Pablo Trigueros

Personal information
- Full name: Pablo Trigueros Estrada
- Date of birth: 4 March 1993 (age 33)
- Place of birth: Herreruela de Oropesa, Spain
- Height: 1.88 m (6 ft 2 in)
- Position: Centre-back

Team information
- Current team: Lugo
- Number: 4

Youth career
- Atlético Madrid

Senior career*
- Years: Team / Apps / (Gls)
- 2012–2015: Atlético Madrid C / 39 / (3)
- 2013–2014: Atlético Madrid B / 9 / (0)
- 2015–2017: Arandina / 49 / (4)
- 2017–2018: Rápido Bouzas / 36 / (4)
- 2018–2020: Ponferradina / 61 / (2)
- 2020–2021: Mirandés / 18 / (0)
- 2021–2022: Deportivo La Coruña / 8 / (0)
- 2022–2023: Cultural Leonesa / 31 / (2)
- 2023–2024: Gimnàstic / 37 / (5)
- 2024–2025: Andorra / 24 / (0)
- 2025–: Lugo / 15 / (0)

= Pablo Trigueros =

Spanish footballer

Pablo Trigueros Estrada (born 4 March 1993) is a Spanish footballer who plays as a centre-back for CD Lugo.

==Club career==
Born in Herreruela de Oropesa, Toledo, Castile-La Mancha, Trigueros was an Atlético Madrid youth graduate. During his first three seasons, he alternated between the C and B-teams in Tercera División and Segunda División B, respectively.

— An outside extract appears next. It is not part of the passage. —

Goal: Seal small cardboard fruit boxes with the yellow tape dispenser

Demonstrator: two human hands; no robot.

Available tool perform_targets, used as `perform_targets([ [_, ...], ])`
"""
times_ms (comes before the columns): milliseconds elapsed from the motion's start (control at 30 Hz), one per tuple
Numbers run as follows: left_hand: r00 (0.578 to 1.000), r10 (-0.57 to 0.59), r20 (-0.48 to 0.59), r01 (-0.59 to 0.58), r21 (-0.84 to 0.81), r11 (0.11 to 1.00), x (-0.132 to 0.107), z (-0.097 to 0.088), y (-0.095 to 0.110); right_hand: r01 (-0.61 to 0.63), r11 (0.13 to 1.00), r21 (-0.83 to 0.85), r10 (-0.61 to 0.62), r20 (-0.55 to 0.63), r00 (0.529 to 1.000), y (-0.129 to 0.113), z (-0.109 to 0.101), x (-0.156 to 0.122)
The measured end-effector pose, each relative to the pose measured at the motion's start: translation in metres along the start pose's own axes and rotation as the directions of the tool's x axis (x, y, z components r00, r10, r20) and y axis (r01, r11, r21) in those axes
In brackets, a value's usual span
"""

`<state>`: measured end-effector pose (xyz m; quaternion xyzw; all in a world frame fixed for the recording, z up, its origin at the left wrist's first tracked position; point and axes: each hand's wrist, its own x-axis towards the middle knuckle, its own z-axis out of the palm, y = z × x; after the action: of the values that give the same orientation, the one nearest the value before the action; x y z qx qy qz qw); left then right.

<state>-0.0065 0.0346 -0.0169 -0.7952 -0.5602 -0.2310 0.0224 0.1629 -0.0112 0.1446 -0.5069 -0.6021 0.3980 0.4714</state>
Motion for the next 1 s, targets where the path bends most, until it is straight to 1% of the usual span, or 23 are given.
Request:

In August 2015, Trigueros joined Arandina CF in the third division. In July 2017, after suffering relegation, he moved to fellow league team Rápido de Bouzas.

On 11 June 2018, Trigueros signed for SD Ponferradina, still in division three. He was a regular starter in the campaign, contributing with one goal in 29 appearances as his side returned to Segunda División after three years.

Trigueros made his professional debut on 18 August 2019, starting and scoring the opener in a 1–3 away loss against Cádiz CF. He left the club after his contract expired in July 2020, and signed a one-year deal with fellow second division side CD Mirandés on 1 October.

On 6 July 2021, after featuring sparingly, Trigueros signed for Deportivo de La Coruña in Primera División RFEF. He continued to appear in that level in the following seasons, representing Cultural y Deportiva Leonesa, Gimnàstic de Tarragona and FC Andorra.

==Personal life==
Trigueros' cousin and uncle, both named Manuel, were midfielders. The elder played no higher than the second tier for Granada CF, while the younger had a lengthy La Liga career with Villarreal CF.